The films leading actress was Dyanne Thorne, who became known for her role of the warden Ilsa in the films Ilsa, She Wolf of the SS (1974), Ilsa, Harem Keeper of the Oil Sheiks (1976), and Ilsa, the Tigress of Siberia (1977). Describing her celebrity factor at the time, Franco biographer Stephen Thrower said that mainstream coverage of Thorne's films were "virtually nonexistent, but anyone who walked through Times Square between 1973 and 1982 probably saw her face on posters and stills a thousand times." Thorne said she was unaware the film was going to be a sexploitation film, saying that Franco was a "talented director with whom I had hoped we would create a film of some small significance with the depth of an expose. The joke was on me."
In his biography of Franco, Stephen Thrower said that Thorne's character "Greta" was basically identical to Ilsa, while still nominally being a new character. The film only received its name-relation with the Ilsa films when distributed in the United States theatrically and on home video.

==Release==
Ilsa, the Wicked Warden was distributed theatrically on January 21, 1977 in Germany as Greta – Haus ohne Manner (lit. 'Greta – House Without Men'). It was distributed in Switzerland by Avis Filmverleih, first screening in Zurich, Switzerland in January 1977. It was released theatrically in Montreal, Canada theatrically with its Canadian theatrical title Greta, the Mad Butcher on June 18, 1977. It was released in French-language speaking regions of Switzerland under the title Greta le tortionnaire.

In an interview in Gorezone magazine published in 1991, Thorne said that film had distributor Cinépix "deeply offended" and terminated their contract they had with her in retaliation. She said that the company had "put [her] through hell" because of Franco's film as she claimed Franco had kept cameras running without her prior knowledge to grab more footage of her without her knowledge which she said Cinépix thought she was aware of and had encouraged. Thrower suggested that this was unlikely to be true as Cinépix still distributed the film, both theatrically and home video, and made a profit from it.

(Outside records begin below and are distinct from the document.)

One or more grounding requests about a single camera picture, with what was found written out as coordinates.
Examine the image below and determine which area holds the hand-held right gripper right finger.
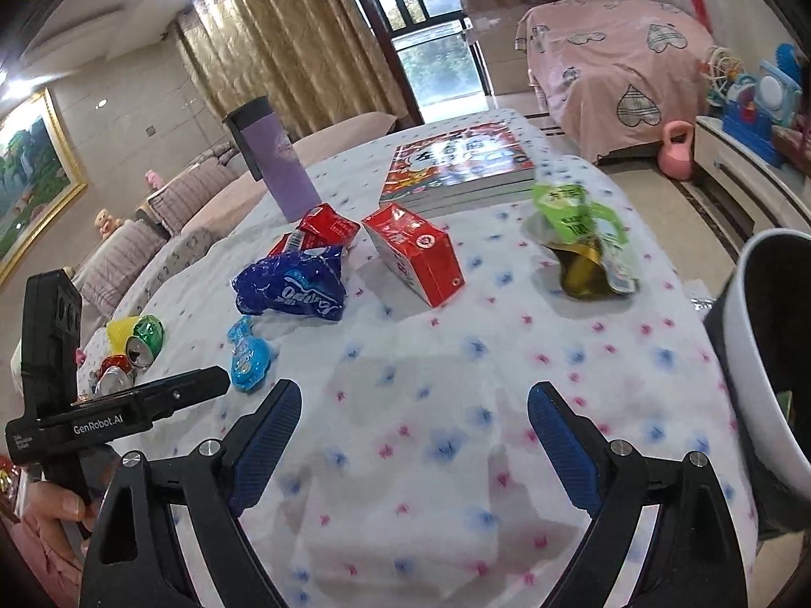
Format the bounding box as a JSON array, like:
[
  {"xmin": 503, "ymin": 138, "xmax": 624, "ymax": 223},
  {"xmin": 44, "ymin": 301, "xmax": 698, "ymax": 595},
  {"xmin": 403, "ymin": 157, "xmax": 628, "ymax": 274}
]
[{"xmin": 527, "ymin": 381, "xmax": 758, "ymax": 608}]

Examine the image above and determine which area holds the colourful book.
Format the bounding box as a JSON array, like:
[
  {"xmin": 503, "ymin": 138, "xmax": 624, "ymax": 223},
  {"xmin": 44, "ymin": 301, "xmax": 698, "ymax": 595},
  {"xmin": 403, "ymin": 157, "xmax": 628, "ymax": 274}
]
[{"xmin": 378, "ymin": 123, "xmax": 537, "ymax": 214}]

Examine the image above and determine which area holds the framed landscape painting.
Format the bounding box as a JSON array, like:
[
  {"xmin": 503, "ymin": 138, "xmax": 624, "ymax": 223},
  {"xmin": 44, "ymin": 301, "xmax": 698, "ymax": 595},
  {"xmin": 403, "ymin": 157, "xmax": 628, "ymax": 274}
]
[{"xmin": 0, "ymin": 88, "xmax": 89, "ymax": 281}]

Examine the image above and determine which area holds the ferris wheel toy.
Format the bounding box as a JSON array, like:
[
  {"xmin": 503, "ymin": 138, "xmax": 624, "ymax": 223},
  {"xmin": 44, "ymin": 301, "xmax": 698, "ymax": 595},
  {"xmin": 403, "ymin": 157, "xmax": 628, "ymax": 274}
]
[{"xmin": 703, "ymin": 44, "xmax": 743, "ymax": 110}]

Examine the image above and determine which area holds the white floral tablecloth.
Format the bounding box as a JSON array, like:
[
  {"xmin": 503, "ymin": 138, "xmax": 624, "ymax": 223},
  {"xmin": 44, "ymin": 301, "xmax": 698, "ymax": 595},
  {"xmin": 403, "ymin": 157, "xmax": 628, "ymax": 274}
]
[{"xmin": 82, "ymin": 109, "xmax": 759, "ymax": 608}]

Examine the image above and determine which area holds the pink kettlebell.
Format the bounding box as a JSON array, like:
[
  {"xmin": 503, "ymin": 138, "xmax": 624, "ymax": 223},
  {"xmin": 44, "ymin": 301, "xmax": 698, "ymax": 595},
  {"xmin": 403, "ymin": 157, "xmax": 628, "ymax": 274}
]
[{"xmin": 658, "ymin": 120, "xmax": 695, "ymax": 180}]

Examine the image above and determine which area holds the white trash bin black liner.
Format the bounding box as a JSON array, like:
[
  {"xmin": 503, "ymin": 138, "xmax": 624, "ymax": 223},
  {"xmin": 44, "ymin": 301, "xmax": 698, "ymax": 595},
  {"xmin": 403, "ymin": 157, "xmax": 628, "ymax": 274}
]
[{"xmin": 708, "ymin": 228, "xmax": 811, "ymax": 541}]

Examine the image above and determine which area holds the white television cabinet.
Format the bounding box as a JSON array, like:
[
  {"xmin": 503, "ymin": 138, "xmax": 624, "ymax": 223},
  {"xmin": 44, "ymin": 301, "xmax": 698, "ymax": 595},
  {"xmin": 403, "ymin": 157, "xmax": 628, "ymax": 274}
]
[{"xmin": 693, "ymin": 113, "xmax": 811, "ymax": 243}]

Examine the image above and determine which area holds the green crushed can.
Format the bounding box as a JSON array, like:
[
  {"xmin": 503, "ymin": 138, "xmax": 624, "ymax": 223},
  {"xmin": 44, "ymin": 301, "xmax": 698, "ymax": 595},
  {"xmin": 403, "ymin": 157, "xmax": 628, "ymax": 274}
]
[{"xmin": 126, "ymin": 315, "xmax": 165, "ymax": 369}]

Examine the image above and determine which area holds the beige plush toy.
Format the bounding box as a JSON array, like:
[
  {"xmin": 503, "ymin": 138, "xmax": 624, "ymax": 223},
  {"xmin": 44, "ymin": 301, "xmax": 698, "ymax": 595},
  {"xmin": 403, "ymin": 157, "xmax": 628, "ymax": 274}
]
[{"xmin": 94, "ymin": 208, "xmax": 126, "ymax": 240}]

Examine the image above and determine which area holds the purple thermos bottle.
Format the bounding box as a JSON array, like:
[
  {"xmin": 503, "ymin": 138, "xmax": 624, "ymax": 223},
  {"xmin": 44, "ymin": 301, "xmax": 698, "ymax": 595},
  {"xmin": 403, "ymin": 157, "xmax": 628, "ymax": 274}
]
[{"xmin": 221, "ymin": 95, "xmax": 321, "ymax": 222}]

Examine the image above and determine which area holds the blue bone-shaped packet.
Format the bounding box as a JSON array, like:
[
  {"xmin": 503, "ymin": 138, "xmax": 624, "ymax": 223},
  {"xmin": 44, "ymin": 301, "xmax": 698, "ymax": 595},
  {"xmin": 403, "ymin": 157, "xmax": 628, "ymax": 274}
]
[{"xmin": 226, "ymin": 315, "xmax": 275, "ymax": 392}]

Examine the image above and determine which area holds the green juice carton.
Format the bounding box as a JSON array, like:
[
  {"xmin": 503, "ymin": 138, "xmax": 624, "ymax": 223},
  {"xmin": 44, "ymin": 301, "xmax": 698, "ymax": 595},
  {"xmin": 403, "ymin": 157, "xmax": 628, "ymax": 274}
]
[{"xmin": 776, "ymin": 389, "xmax": 797, "ymax": 439}]

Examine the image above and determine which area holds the blue snack wrapper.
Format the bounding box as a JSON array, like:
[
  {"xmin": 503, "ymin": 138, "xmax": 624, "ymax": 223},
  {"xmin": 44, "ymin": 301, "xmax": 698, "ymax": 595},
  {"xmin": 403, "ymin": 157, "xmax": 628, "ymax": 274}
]
[{"xmin": 231, "ymin": 246, "xmax": 349, "ymax": 324}]

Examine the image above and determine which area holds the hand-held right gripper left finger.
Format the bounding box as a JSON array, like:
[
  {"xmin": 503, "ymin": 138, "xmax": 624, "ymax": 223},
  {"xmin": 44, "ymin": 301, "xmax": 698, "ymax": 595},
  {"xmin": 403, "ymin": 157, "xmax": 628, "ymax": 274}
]
[{"xmin": 81, "ymin": 378, "xmax": 304, "ymax": 608}]

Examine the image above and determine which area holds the pink heart print cover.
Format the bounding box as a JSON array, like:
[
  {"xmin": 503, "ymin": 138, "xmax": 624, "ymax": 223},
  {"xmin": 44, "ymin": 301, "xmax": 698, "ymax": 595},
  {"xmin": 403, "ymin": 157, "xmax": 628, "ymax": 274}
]
[{"xmin": 513, "ymin": 0, "xmax": 718, "ymax": 164}]

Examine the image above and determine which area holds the red crushed can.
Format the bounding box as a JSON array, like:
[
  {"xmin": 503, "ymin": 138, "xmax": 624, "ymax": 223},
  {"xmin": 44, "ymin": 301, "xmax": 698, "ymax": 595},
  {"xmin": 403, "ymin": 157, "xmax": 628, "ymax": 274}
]
[{"xmin": 94, "ymin": 357, "xmax": 138, "ymax": 401}]

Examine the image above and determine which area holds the red snack wrapper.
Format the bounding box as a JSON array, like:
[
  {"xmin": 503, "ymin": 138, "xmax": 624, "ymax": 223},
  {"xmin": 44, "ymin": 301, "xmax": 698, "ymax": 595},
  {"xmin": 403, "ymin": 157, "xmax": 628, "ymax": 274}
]
[{"xmin": 272, "ymin": 202, "xmax": 359, "ymax": 262}]

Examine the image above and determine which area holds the person's left hand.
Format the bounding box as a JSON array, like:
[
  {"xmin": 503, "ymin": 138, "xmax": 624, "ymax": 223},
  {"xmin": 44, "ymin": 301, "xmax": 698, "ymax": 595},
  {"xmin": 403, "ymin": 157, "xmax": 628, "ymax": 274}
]
[{"xmin": 19, "ymin": 481, "xmax": 97, "ymax": 577}]

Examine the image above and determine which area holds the red milk carton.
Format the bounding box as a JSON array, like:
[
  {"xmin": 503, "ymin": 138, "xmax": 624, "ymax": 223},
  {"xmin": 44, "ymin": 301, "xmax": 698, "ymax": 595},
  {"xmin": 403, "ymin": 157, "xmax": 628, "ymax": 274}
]
[{"xmin": 360, "ymin": 201, "xmax": 466, "ymax": 309}]

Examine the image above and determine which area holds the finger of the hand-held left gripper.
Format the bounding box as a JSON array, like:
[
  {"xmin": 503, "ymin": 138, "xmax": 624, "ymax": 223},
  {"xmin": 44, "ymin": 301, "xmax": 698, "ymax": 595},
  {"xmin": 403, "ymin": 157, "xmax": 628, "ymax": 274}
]
[{"xmin": 134, "ymin": 366, "xmax": 233, "ymax": 424}]

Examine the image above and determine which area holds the blue toy machine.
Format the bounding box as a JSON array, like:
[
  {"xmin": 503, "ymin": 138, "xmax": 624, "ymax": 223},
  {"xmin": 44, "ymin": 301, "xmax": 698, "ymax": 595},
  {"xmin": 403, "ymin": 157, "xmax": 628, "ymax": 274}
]
[{"xmin": 721, "ymin": 59, "xmax": 803, "ymax": 167}]

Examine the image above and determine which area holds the pink sofa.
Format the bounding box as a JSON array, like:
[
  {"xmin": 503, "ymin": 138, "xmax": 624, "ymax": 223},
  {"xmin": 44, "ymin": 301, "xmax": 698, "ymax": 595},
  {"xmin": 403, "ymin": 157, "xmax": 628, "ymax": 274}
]
[{"xmin": 68, "ymin": 110, "xmax": 398, "ymax": 325}]

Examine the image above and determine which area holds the striped cushion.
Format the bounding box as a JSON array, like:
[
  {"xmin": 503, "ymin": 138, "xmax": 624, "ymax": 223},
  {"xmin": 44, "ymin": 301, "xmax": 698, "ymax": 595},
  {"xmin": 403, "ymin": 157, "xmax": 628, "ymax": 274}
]
[
  {"xmin": 148, "ymin": 160, "xmax": 246, "ymax": 237},
  {"xmin": 75, "ymin": 218, "xmax": 170, "ymax": 319}
]

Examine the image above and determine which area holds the golden curtain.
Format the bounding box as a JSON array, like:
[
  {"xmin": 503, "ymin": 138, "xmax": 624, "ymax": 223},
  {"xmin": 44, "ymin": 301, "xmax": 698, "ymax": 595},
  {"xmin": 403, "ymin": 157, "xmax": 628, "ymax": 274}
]
[{"xmin": 173, "ymin": 0, "xmax": 423, "ymax": 141}]

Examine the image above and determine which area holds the green jelly pouch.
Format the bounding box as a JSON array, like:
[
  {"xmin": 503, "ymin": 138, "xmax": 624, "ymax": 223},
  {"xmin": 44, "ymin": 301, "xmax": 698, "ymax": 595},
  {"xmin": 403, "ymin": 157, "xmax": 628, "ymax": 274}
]
[{"xmin": 530, "ymin": 181, "xmax": 640, "ymax": 300}]

It was released theatrically in the United States as Wanda the Wicked Warden on January 24, 1979. Cinépix released the film on VHS in Canada in 1983 as Ilsa the Wicked Warden in 1983. It was also released as Ilsa: Absolute Power in the early 1980s.

Anchor Bay Entertainment released the film as Ilsa the Wicked Warden on home video in July 2000 and later on DVD. Scenes were cut from the British home video of the film in the early 2000s.

==Reception==
Ric Meyers wrote in his 1986 book For One Week Only: The World of Exploitation Films that Franco's film was "even sicker" than the three original Ilsa films featuring scenes of chests being used as pin cushions and eyes being gouged among other explicit acts, saying he advised viewers to avoid the original Ilsa films or the Franco's film.

In his book Slimetime, author Steven Puchalski said the ending involving a person torn apart and eaten was particularly squeamish, the film was poorly directed, and had production values that resembled a pornographic film. Reviewing the film in early 2004 for The Digital Fix, Eamonn McCusker said that the film felt restrained in retrospect, saying that it showcased "little that can't be seen for free on the Internet, be it at websites like rotten.com or on newsgroups like alt.tasteless".

HorrorNews.net remarked that the film was "Certainly not a waste of time, just don't expect anything near what Ilsa: She Wolf of the SS originally provided."